Wednesday, October 6, 2010

Solving problems with relational database

Data Independence

For a large enterprise, there is a very large body of crucial information. These are the “crown jewels” of the information technology part of the company. This information lasts for the whole lifetime of the enterprise. But applications come and go, like migrating birds. The next application to come along might want access data in a different way, for important reasons. The structure of the database structure must adapt well to these new and changing demands.
With the older styles of data organization (called “network” or “CODASYL”, roughly speaking), sometimes the new application could not be done efficiently. Many times, for all practical purposes, it was impossible to write the application with acceptable performance. You can find the details of this in many books, but to give just one analogy: suppose you have a program with nested loops. In many cases (not 2D arrays), it’s pretty obvious which loop ought to be on the outside. Well, imagine if you forced to do it the other way, even if it made the program very much slower. And that’s just one example.
To solve this, we want data organization that can do two things. First, give every application a view of the database that doesn’t change over time, so that the application keeps working. Second, have a way to change the physical organization of the data without changing any of the software that uses the database system, which may be needed to make the new applications faster without hurting the old ones, or not hurting enough that it matters much.

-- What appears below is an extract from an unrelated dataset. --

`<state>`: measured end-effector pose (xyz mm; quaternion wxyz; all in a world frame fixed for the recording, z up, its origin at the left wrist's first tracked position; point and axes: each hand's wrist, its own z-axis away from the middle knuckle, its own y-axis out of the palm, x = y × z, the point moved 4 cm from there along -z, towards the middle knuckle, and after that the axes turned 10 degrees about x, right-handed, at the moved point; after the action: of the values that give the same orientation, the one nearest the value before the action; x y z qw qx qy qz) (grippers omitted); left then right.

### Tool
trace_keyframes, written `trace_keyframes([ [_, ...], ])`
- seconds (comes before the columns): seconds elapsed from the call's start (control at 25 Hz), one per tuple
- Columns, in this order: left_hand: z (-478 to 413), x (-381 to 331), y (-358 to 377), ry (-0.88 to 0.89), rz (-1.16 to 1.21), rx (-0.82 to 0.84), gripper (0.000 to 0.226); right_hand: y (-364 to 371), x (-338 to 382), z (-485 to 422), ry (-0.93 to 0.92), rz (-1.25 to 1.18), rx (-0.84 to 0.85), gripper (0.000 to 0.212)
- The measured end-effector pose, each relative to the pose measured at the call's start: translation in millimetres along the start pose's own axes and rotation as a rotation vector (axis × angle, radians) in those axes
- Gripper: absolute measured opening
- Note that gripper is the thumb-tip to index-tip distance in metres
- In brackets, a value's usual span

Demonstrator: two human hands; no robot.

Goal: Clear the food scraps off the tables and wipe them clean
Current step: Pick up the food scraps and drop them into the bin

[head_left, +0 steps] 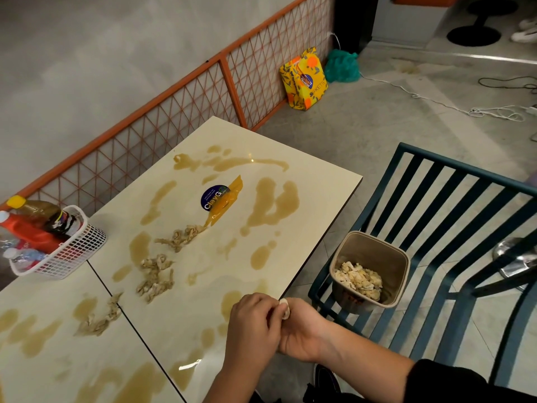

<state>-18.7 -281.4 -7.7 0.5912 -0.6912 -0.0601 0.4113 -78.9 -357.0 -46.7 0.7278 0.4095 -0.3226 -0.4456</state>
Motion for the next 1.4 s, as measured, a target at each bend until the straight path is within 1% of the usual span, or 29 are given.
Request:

This is called “data independence.”

The Relational Model

A novel and effective solution to data independence, the “relational”, was created by E. F. Codd, in 1970. By representing data in relations, in normalized form, you can solve both of the above problems. I won’t go over all that here; I recommend “An Introduction to Database Systems” by C. J. Date.
(By the way, notice that the name of the book isn’t “… to Relational Database Systems,” even though that’s what the book is. Why bother with a superlative adjective, when “everybody knows” that all database systems, other than ancient ones, are relational?)
The relational model, as an abstract concept, is an excellent and brilliant solution to the data independence problem. Later we’ll see that that is not the only problem for which people want to store data. But in the next post, I’ll look into how well actual relational database systems implement the concept.